For this specific project, my goals were three-fold: (a) predict a players on-base percentage (OBP) for the 2021 season with the given data using a basic linear regression model, (b) suggest a better model that could be applied to handle data sets with missing data, and (d) suggest other metrics that could be added into the predictive model to better predict a players OBP.
There are multiple approaches we can take to understand baseball players OBP through different data sources both during training and in-game: Fielding metrics, batted ball data, player movement data and various laboratory or gym-based producers can be utilized to quantify fielding performance.
- Batted Ball Data: we can take data from Statcast, FanGraphs or via various packages on Github (e.g., pitchRx, mlbgameday, baseball-analytics) to identify patterns or trends that Player X has struggled with in previous games. Primary data of interest could include exit velocity (EV), launch angle (LA), distance (D), and the type of hit that Player X may be struggling with (e.g., does Player X have a tough time predicting where fly balls will be going leading to a poor first step (FS)). Additionally, we can present the performance of league averages to identify areas where they may be underperforming when compared to other players.
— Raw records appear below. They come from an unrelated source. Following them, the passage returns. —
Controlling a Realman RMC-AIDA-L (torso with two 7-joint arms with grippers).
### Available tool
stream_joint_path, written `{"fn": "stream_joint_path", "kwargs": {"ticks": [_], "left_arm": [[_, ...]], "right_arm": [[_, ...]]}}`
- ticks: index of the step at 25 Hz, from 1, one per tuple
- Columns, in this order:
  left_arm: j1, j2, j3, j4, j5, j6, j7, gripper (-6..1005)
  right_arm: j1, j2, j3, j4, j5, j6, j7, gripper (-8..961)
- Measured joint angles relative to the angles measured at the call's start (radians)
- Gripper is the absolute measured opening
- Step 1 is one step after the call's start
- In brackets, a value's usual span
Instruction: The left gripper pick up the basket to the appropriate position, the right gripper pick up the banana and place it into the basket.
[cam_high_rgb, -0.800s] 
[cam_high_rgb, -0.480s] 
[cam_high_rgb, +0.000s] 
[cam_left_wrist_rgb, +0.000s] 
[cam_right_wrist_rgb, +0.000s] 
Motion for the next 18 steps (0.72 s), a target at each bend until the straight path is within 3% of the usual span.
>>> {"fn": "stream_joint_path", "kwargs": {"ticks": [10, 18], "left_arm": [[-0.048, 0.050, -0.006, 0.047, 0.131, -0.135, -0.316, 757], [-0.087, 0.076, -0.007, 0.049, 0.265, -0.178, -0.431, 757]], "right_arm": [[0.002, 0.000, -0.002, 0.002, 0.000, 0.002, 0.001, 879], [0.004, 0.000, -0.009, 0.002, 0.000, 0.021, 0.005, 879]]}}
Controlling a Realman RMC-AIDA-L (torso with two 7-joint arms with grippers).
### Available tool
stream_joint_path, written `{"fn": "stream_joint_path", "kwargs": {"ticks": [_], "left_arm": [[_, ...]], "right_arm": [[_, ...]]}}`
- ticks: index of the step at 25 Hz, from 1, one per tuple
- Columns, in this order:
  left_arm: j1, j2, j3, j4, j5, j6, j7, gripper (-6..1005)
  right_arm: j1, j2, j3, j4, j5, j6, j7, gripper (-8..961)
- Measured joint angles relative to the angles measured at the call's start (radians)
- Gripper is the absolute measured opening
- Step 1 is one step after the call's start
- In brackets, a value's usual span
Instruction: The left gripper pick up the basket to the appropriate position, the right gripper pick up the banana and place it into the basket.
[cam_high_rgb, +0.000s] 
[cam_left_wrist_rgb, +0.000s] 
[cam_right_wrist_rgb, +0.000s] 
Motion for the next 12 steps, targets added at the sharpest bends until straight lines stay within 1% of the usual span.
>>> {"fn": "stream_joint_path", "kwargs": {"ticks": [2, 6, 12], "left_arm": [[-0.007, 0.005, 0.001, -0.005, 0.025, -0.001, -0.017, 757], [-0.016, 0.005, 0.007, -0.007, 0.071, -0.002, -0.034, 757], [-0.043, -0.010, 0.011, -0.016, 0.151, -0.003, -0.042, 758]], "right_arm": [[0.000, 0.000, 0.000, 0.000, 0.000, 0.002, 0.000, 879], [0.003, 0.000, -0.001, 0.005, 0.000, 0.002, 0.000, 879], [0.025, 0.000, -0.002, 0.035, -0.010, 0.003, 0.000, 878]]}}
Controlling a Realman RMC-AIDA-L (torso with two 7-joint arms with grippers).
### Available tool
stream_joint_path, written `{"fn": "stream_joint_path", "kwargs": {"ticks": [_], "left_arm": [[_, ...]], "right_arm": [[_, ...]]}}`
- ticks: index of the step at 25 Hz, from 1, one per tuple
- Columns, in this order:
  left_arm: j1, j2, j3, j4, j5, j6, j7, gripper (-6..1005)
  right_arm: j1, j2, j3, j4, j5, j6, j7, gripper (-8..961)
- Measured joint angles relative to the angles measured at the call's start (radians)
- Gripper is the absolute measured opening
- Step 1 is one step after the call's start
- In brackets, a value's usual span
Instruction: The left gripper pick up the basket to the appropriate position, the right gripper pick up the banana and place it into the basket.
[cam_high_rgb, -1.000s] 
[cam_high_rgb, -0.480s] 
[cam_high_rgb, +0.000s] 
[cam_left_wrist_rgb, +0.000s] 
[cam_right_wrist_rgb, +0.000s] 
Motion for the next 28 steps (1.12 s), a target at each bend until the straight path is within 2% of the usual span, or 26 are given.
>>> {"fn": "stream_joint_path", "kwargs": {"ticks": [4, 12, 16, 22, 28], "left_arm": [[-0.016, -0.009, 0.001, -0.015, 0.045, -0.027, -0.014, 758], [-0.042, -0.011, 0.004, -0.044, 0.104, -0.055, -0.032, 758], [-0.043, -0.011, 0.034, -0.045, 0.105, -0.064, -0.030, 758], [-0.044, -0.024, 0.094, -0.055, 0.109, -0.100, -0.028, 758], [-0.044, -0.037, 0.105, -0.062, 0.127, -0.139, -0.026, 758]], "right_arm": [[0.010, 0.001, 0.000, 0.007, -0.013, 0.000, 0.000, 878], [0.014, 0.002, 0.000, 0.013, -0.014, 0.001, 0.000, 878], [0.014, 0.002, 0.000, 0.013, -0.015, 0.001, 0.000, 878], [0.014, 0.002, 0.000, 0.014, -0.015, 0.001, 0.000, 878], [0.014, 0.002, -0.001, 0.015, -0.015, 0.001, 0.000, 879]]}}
- Fielding Metrics: First step (FS), speed (S), throwing accuracy, and exchange time (ET; transfer the ball from the glove to throwing hand) are all key metrics that could elucidate if a fielder needs to become more conditioned, improve their footwork or better judge fly balls. Most of this data can be collected via Statcast or FanGraphs, but additional insights and context can be gained by looking at video footage for technical insights (such as Baseball Savant or Kintrax).
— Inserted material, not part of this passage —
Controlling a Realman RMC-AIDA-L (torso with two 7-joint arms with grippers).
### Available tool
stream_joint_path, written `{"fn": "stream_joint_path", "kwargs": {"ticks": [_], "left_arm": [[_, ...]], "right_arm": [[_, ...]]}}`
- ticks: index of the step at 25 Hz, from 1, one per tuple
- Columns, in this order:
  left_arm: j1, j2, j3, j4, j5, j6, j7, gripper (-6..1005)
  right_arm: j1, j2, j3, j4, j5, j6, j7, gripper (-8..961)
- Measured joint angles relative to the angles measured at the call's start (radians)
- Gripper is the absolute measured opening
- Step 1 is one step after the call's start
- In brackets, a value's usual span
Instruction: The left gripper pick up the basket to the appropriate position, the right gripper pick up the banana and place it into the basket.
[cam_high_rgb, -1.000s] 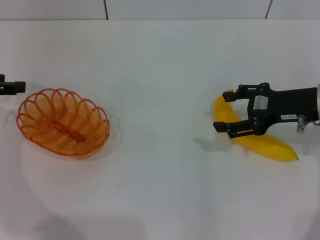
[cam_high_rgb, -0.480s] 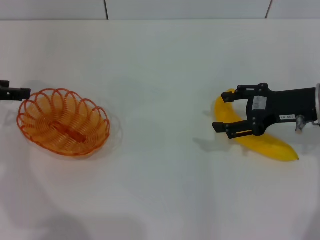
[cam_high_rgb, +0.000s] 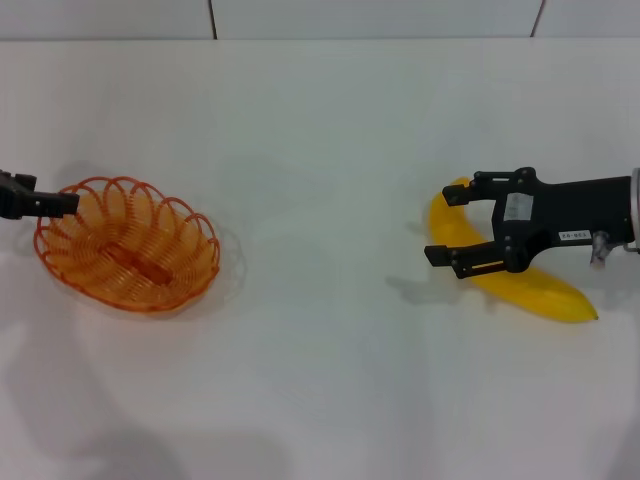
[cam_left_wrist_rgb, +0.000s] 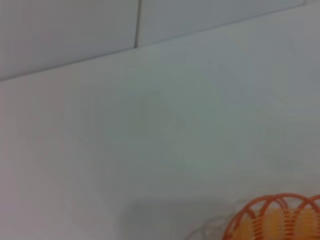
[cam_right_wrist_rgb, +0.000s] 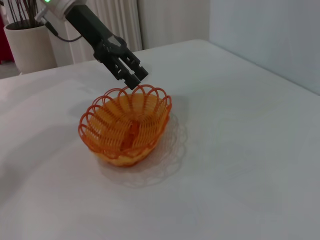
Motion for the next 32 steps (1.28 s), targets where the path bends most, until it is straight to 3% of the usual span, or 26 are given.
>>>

- Laboratory or Gym-based Testing: various metrics (peak power, rate of force development, ground reaction forces) that have been correlated to bat swing velocity, home runs, total bases, stolen bases and fielding performance (Sources: 1, 2, 3, 4, 5) can be captured outside of the game. Such as performing a 1-repetition max back squat, a force-velocity profile (e.g., vertical jump testing with and without load, isometric mid-thigh pull, etc.) and upper body strength testing.
suppressPackageStartupMessages({
suppressWarnings({
install.packages("tidyverse")
install.packages("plotly")
install.packages("rpart")
install.packages("rpart.plot")
install.packages("scales")
})
})
# Create a new column for total plate appearances
data$PA_total <- data$PA_21 + data$PA_20 + data$PA_19 + data$PA_18 + data$PA_17 + data$PA_16
# Fit a linear regression model to predict OBP_21 based on age, prior OBP, and total plate appearances
model <- lm(OBP_21 ~ age + OBP_20 + OBP_19 + OBP_18 + OBP_17 + OBP_16 + PA_total, data=data)
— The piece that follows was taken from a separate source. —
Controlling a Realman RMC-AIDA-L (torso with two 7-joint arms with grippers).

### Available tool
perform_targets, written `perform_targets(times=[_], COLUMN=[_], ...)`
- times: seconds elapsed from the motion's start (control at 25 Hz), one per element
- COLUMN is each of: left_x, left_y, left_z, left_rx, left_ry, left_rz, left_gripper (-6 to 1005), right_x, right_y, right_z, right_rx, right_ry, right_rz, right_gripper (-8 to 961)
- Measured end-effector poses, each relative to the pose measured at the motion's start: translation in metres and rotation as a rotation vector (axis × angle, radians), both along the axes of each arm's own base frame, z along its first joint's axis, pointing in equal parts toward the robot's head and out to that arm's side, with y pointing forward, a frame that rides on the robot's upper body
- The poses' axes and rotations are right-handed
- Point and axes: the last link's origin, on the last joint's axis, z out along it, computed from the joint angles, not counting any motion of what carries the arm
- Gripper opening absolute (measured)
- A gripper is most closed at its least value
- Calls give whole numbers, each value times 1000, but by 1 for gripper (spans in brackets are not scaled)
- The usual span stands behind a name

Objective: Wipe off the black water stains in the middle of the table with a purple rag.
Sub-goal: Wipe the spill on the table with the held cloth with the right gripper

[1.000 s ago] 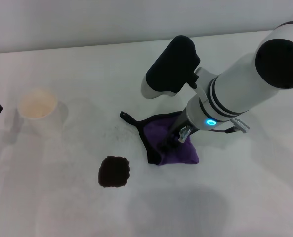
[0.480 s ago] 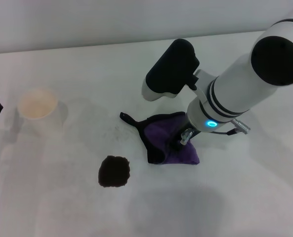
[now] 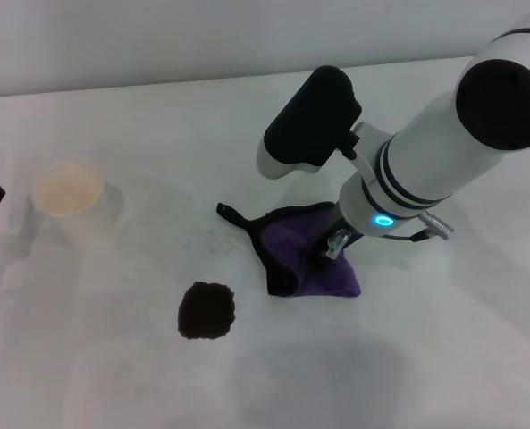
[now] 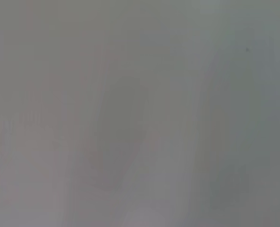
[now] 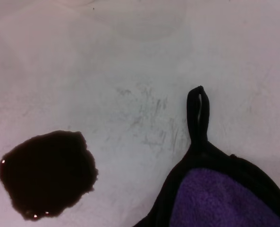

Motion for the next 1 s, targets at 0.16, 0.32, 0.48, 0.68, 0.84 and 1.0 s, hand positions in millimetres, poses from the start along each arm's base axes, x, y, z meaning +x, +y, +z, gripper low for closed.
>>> perform_targets(times=[0.16, 0.32, 0.48, 0.68, 0.84, 1.0], left_x=[0, -2, -2, 0, 1, 4], left_y=[0, -1, -1, 1, 2, 6], left_z=[0, 1, 1, 1, 1, 1], left_rx=[2, 6, 9, 7, 6, 3], left_ry=[-1, -2, -4, -3, -2, -2], left_rz=[1, 8, 11, 4, -2, -11], left_gripper=[861, 861, 861, 861, 861, 861], right_x=[-5, -13, -24, -44, -53, -54], right_y=[-2, -4, -8, -17, -26, -33], right_z=[-1, 1, 2, 0, -6, -18], right_rx=[-11, -14, -26, -58, -115, -149], right_ry=[23, 40, 56, 117, 180, 206], right_rz=[7, 25, 52, 78, 80, 99], right_gripper=[53, 53, 53, 53, 53, 53])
# Predict OBP_21 for each player
data$OBP_21_pred <- predict(model, newdata=data)
# create the ggplot object
p <- ggplot(data, aes(x=OBP_21, y=OBP_21_pred, text=paste("Name: ", Name, "<br>",
"Predicted OBP: ", round(OBP_21_pred, 3), "<br>",
"Actual OBP: ", OBP_21, "<br>",
"Age: ", age))) +
geom_point(aes(color = abs(OBP_21 - OBP_21_pred))) +
scale_color_gradient(low = "green", high = "red") +
geom_abline(intercept=0, slope=1) +
labs(x="Actual On-Base Percentage", y="Predicted On-Base Percentage") +
ggtitle("Actual vs. Predicted On-Base Percentage by Player") +
theme_bw() +
theme(text = element_text(size = 10))
# convert the ggplot object to a plotly object
ggplotly(p, tooltip = "text")